Defining the derivative
Before I discuss it I should point out one confusion that has happened to me. Every textbook discusses the problem of finding a tangent line before defining the derivative of a function. If you ever watched a video on that, maybe the music video "I will derive", you should have witnessed a tangent line behaving like a roller-coaster, riding over the graph of a function. Careful there! The tangent line is one thing. The derivative of a function is not the tangent line! When we calculate a limit it yields two possible results: a number or infinity. The definition of a derivative is a limit, but in this case the result of it is another function. It can happen that the derivative yields a number, in which case it's a constant function.
The tangent line problem
The definition of a tangent is the rise / run ratio on a right triangle. At school we are given the length of the triangle's sides or we measure it with a ruler. With analytical geometry we know that the distance between two points is [math]\displaystyle{ |a - b| }[/math] in case the line between them is parallel to the axis. When the rise is close to zero, the angle is close to zero. Meaning that a ramp has a very low steepness. The opposite is when the rise's length is so much more than the run that the angle is close to 90°, meaning the highest possible steepness.
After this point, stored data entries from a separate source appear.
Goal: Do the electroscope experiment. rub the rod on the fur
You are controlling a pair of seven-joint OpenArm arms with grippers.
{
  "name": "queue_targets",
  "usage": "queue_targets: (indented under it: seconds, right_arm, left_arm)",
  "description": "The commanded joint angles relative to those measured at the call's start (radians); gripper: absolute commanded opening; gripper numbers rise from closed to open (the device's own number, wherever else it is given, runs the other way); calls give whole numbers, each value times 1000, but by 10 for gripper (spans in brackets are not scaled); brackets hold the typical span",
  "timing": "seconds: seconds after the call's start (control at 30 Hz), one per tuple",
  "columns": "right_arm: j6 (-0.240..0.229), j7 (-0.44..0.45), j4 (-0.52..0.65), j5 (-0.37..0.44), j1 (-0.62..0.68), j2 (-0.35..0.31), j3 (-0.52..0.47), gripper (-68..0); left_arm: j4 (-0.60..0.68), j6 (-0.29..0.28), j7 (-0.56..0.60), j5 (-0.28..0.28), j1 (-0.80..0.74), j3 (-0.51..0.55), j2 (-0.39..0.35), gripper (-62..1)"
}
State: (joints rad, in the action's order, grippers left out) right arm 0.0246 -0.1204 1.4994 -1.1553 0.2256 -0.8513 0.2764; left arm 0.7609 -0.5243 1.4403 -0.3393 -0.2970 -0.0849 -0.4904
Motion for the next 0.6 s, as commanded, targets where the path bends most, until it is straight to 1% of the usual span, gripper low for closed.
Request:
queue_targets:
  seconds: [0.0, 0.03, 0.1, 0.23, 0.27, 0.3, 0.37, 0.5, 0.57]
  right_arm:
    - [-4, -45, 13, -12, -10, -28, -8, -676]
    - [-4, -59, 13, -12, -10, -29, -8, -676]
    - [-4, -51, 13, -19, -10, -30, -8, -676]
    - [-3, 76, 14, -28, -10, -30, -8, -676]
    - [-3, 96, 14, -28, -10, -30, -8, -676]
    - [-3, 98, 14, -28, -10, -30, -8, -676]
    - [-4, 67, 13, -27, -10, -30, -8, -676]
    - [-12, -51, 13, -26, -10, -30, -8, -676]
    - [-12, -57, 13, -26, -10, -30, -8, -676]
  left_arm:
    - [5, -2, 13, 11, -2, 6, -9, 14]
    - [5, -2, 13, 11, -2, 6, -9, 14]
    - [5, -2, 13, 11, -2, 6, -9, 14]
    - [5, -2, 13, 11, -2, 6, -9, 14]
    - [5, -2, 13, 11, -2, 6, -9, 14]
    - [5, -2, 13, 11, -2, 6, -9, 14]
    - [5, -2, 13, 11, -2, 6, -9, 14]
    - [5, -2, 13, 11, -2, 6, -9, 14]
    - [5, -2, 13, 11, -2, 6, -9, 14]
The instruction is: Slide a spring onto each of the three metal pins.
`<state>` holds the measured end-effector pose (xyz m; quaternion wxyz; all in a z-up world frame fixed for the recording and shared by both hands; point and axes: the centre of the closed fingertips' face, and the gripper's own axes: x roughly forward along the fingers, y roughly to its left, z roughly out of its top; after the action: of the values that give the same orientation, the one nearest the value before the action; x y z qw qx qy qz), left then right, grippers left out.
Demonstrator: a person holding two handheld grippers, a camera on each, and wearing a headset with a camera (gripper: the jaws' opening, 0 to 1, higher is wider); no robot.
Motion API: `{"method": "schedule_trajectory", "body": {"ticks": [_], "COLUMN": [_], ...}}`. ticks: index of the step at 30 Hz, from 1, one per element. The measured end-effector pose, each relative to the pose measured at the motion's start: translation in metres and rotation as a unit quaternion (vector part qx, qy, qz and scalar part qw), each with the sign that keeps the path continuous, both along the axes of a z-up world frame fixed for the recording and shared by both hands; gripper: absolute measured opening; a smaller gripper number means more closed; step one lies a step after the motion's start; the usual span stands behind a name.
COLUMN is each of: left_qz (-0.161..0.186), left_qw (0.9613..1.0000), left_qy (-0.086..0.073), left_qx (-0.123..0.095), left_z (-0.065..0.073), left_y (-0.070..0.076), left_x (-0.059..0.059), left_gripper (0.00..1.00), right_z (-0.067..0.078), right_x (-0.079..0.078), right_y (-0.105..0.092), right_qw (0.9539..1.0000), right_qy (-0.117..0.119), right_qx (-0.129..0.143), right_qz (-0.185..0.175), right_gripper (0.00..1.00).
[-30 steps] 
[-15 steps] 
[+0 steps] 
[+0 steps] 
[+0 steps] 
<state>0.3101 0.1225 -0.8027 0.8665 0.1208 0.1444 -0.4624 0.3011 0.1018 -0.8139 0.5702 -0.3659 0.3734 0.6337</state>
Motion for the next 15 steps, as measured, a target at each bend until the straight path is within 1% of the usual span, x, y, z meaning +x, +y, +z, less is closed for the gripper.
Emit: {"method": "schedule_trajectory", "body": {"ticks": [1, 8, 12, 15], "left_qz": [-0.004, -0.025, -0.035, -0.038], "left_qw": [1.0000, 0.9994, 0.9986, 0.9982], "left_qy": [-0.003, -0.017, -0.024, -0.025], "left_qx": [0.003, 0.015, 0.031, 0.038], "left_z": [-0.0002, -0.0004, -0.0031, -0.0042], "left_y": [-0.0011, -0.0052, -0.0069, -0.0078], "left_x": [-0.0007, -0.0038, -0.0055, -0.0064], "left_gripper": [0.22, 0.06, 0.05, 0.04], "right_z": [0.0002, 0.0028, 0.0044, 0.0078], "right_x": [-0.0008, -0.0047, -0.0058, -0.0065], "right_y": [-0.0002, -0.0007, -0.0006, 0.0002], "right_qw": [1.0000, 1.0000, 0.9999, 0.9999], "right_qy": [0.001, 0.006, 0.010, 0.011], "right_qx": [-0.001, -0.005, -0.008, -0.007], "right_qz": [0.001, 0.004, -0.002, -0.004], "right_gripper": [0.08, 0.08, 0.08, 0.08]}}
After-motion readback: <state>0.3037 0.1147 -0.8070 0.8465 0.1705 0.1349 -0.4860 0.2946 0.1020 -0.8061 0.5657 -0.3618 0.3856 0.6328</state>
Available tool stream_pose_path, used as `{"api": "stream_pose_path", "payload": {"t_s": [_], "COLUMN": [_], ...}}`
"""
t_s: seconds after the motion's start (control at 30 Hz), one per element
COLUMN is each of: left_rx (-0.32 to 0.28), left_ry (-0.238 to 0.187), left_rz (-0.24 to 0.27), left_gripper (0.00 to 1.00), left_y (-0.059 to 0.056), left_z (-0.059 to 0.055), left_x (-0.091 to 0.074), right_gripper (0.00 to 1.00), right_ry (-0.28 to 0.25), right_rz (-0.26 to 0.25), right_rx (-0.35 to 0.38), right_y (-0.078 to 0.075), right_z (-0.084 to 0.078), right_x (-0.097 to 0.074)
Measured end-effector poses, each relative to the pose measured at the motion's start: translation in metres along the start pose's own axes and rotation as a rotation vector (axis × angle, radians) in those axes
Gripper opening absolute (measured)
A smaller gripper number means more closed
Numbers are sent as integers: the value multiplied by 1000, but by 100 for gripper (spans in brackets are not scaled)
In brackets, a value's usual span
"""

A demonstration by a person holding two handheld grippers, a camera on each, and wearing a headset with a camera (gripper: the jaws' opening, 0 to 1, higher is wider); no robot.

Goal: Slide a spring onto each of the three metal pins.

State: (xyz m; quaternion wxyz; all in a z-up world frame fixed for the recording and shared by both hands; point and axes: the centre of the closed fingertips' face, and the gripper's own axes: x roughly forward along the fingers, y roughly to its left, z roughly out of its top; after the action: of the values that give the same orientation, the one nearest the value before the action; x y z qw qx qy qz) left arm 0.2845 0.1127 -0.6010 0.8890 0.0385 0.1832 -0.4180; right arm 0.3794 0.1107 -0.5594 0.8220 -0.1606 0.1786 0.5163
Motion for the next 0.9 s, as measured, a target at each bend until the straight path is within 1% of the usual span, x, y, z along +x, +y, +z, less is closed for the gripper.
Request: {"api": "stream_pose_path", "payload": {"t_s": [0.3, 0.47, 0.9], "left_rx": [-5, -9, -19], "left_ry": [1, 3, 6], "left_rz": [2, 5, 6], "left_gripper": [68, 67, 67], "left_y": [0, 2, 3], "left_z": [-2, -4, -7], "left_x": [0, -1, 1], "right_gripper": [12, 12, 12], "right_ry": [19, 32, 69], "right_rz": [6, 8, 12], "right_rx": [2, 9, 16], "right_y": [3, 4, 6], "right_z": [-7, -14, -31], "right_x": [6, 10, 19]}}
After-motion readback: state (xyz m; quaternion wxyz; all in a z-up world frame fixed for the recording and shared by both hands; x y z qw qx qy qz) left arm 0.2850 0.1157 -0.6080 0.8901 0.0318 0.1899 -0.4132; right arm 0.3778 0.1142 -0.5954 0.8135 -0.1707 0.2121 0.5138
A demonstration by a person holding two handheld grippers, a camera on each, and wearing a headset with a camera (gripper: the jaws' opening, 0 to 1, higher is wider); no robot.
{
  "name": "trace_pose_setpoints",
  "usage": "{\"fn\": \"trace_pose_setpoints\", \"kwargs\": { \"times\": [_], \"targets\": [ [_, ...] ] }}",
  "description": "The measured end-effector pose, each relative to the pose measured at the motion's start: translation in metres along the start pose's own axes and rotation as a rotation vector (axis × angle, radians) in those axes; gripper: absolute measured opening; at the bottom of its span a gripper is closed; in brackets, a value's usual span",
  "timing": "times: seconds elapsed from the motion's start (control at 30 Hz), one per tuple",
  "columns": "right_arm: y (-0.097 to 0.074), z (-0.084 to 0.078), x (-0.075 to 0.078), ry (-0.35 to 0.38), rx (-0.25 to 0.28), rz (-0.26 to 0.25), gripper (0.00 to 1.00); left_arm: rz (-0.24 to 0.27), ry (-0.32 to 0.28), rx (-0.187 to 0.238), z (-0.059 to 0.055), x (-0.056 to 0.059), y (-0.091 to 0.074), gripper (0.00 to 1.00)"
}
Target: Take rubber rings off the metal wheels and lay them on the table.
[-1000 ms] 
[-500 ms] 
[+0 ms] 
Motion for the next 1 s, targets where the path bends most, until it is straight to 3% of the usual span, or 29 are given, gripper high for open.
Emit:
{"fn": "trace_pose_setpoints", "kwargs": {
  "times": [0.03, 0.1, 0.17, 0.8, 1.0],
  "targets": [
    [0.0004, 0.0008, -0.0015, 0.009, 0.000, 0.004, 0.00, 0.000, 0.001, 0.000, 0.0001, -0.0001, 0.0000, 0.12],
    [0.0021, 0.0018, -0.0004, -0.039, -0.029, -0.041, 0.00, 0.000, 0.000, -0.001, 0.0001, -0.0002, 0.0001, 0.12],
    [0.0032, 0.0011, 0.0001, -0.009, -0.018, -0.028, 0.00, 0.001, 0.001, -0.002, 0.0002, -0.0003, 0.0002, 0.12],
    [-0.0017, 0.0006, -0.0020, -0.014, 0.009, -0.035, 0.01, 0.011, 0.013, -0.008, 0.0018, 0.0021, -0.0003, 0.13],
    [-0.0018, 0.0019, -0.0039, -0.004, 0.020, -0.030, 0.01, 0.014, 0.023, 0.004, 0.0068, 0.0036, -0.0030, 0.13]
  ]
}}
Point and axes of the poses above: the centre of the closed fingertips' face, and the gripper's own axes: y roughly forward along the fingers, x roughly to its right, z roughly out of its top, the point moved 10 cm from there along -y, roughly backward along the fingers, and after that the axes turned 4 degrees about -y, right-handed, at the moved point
Careful here! The triangle's hypotenuse is not a tangent, it's a secant because it's crossing the graph in two points. Now to make that secant a tangent what we need is a limit to bring the distance between the two points close to zero.
[math]\displaystyle{ \lim_{x \ \to \ p} \frac{f(x) - f(p)}{x - p} }[/math]
What that limit is calculating is the slope of that point. If we could draw a right triangle at a microscopic scale it'd have rise / run ratio equal to that number.
Footnote: about the order of the points. Depending on the textbook they have a graph with concavity up or concavity down. That's why, depending on the textbook, the order of the points in the limit above is reversed. Since the standard notation is [math]\displaystyle{ f(x) }[/math], it's more natural to write [math]\displaystyle{ x \to p }[/math] than the other way around.